Gene therapy uses a vector to deliver a functional gene into target cells. If the gene is expressed, the cell can make a functional protein that helps treat the genetic disease. Source
Gene therapy examples
· SCID: severe combined immunodeficiency
· SCID causes a severely weakened immune system, often due to defective genes affecting lymphocyte development/function.
· In ADA-SCID, patients lack functional adenosine deaminase, so lymphocytes do not function normally.
· Gene therapy can add a functional ADA gene into the patient’s cells so ADA is produced.
· Benefit: can restore immune function and reduce dependence on repeated enzyme replacement or isolation from pathogens.
· Inherited eye diseases
· Some inherited eye diseases are caused by a mutation in a single gene needed for normal retinal function.

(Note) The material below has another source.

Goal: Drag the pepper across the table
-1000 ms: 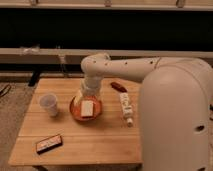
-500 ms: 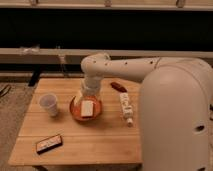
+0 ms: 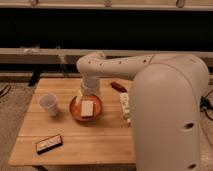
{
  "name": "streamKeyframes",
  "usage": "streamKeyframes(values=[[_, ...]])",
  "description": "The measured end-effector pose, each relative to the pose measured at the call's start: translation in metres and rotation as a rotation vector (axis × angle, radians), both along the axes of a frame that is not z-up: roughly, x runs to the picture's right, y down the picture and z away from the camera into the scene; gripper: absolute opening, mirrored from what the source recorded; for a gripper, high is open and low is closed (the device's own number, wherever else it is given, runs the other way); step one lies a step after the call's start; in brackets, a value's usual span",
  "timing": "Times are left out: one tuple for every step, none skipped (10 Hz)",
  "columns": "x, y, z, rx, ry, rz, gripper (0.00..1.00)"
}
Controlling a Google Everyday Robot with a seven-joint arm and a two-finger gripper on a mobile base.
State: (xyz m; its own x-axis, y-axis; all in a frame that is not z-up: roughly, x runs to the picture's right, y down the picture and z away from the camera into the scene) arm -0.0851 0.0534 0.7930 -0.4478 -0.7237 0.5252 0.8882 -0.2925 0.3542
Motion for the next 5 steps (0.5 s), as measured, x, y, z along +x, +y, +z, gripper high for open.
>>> streamKeyframes(values=[[0.014,-0.013,0.011,0.025,0.025,-0.038,0.80],[0.027,-0.031,0.024,0.052,0.041,-0.080,0.80],[0.033,-0.042,0.033,0.066,0.045,-0.105,0.80],[0.046,-0.056,0.044,0.081,0.051,-0.126,0.80],[0.057,-0.069,0.055,0.092,0.052,-0.139,0.80]])
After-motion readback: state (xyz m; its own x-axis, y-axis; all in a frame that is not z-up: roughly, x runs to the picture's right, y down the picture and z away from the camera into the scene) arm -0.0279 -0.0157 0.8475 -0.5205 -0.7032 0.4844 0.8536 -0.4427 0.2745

· Gene therapy can deliver a functional copy of the gene to cells in the retina.
· The eye is a useful target because it is small, accessible, and immune responses may be more limited than in some tissues.
· Benefit: may slow disease progression or improve vision if enough retinal cells are still alive.
Social and ethical considerations
· Informed consent: patients must understand risks, benefits, uncertainty, and possible consequences.
· Privacy and confidentiality: genetic data is sensitive and could affect family members as well as the patient.
· Discrimination risk: employers or insurers could misuse genetic screening results.
· Psychological impact: knowing future disease risk may cause anxiety, especially for untreatable diseases such as Huntington’s.
· Family implications: one person’s result may reveal risk for relatives who may or may not want to know.
· Embryo/foetal screening: raises ethical issues about selection, termination, disability, and parental choice.
· Access and cost: expensive screening or gene therapy may increase healthcare inequality.
· Safety: gene therapy may trigger immune responses, insertional mutation, or unintended effects.
· Somatic vs germline: somatic therapy affects only the patient; germline changes would affect future generations and are more ethically controversial.
· Balanced exam answer: discuss both medical benefits and ethical/social risks, then give a reasoned judgement.
Checklist: can you do this?
· Explain why recombinant insulin, factor VIII, and ADA are useful treatments.
· Outline advantages of genetic screening for BRCA1/BRCA2, Huntington’s disease, and cystic fibrosis.
· Describe how gene therapy treats disease using a functional allele and a vector.
· Apply gene therapy examples to SCID and inherited eye diseases.
· Discuss social and ethical considerations using balanced, exam-style arguments.